▶ _ABOUT THIS EXERCISE_: From the data below, copy out every line in which the word "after" occurs.

▶ _DATA SHOWN_:
_ _ _ _ _

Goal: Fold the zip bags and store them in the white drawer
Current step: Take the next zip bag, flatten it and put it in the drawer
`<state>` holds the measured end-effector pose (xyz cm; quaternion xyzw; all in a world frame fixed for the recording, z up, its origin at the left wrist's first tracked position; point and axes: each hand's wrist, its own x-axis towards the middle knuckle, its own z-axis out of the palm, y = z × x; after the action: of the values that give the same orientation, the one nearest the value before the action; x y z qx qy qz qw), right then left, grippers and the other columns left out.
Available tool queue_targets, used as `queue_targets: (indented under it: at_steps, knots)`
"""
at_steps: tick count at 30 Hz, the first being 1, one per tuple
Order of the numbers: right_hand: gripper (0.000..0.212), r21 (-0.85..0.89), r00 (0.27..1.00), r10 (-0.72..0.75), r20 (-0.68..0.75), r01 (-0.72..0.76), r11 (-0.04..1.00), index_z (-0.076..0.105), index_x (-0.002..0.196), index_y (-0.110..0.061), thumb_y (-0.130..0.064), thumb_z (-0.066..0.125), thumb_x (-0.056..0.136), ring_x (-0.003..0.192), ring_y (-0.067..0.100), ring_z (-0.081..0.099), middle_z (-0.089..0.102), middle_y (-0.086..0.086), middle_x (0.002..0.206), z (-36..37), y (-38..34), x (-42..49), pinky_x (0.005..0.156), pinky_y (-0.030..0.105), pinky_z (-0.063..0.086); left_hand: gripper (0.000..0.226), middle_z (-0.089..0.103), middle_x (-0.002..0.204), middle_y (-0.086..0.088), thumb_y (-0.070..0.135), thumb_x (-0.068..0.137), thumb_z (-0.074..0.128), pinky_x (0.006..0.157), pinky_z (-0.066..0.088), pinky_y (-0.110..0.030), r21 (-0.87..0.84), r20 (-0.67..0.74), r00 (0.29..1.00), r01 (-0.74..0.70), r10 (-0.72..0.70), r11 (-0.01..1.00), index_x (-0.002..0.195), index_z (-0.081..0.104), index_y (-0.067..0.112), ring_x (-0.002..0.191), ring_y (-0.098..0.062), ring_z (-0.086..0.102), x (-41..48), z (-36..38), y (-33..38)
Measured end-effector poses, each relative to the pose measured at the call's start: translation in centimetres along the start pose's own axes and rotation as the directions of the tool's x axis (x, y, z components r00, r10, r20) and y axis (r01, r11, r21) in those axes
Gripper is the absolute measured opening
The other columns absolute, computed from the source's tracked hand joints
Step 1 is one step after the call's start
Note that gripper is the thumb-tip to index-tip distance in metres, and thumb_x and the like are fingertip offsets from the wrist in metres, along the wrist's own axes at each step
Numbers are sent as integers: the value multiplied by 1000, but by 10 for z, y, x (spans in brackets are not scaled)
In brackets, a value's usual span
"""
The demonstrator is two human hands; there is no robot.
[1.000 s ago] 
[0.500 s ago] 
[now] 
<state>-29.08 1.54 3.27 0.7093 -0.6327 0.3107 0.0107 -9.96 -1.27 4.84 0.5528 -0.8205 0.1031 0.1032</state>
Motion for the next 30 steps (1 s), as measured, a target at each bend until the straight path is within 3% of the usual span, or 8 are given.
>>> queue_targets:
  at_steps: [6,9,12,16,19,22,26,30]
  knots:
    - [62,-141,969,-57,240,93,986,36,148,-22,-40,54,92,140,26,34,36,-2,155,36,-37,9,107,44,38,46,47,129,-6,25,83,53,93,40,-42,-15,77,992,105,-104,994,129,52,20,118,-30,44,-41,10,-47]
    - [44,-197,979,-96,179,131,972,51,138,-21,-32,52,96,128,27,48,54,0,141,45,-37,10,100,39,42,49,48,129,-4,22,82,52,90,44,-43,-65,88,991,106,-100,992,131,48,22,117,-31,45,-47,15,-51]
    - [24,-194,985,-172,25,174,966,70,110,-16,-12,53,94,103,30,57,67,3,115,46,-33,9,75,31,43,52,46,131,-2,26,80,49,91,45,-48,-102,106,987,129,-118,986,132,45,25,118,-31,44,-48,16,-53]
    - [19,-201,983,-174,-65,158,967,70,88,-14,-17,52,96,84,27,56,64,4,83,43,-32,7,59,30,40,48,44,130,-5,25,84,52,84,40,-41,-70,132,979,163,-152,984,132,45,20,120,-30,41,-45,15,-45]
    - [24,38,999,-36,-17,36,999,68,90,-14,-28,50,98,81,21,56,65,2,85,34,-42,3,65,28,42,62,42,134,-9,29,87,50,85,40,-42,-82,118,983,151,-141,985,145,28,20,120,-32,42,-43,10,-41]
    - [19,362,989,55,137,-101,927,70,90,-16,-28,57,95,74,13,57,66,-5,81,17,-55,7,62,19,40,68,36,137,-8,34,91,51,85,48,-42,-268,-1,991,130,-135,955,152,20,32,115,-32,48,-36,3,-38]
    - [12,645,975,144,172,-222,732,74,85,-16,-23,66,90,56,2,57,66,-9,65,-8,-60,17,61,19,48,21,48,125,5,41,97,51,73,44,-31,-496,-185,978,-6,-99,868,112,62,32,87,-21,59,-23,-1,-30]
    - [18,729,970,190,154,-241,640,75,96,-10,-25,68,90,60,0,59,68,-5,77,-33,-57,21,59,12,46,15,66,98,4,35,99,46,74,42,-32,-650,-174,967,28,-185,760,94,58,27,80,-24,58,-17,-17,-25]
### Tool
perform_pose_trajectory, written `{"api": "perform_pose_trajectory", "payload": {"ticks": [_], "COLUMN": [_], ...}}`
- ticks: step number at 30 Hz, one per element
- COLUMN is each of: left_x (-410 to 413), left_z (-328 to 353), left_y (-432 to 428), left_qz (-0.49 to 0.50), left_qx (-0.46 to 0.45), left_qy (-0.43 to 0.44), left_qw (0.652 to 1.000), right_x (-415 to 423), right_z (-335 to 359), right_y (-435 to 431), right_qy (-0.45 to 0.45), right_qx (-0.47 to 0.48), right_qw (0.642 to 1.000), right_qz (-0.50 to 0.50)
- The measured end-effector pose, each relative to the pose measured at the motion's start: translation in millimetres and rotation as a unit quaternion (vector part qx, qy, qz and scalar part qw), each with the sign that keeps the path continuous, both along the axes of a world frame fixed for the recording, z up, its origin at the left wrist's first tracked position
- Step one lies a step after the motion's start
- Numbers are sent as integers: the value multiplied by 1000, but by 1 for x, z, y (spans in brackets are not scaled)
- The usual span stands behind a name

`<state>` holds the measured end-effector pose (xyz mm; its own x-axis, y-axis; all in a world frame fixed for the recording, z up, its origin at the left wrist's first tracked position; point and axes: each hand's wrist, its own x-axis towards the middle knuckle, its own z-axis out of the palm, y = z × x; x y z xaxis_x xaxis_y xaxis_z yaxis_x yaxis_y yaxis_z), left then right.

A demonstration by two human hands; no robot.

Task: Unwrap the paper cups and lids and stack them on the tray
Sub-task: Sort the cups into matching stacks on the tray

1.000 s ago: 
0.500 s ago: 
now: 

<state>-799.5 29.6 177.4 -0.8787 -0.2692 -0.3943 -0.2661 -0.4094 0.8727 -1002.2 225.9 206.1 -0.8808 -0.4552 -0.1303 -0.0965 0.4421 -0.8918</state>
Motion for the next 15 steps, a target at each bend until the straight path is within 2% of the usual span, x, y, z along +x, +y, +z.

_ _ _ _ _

▶ _TASK OUTPUT_:
`<state>` holds the measured end-effector pose (xyz cm; quaternion xyzw; all in a world frame fixed for the recording, z up, its origin at the left wrist's first tracked position; point and axes: each hand's wrist, its own x-axis towards the middle knuckle, its own z-axis out of the palm, y = z × x; after the action: of the values that give the same orientation, the one nearest the value before the action; x y z qx qy qz qw), right then left, grippers and the other columns left out.
Step 1 is one step after the call's start
- Step one lies a step after the motion's start

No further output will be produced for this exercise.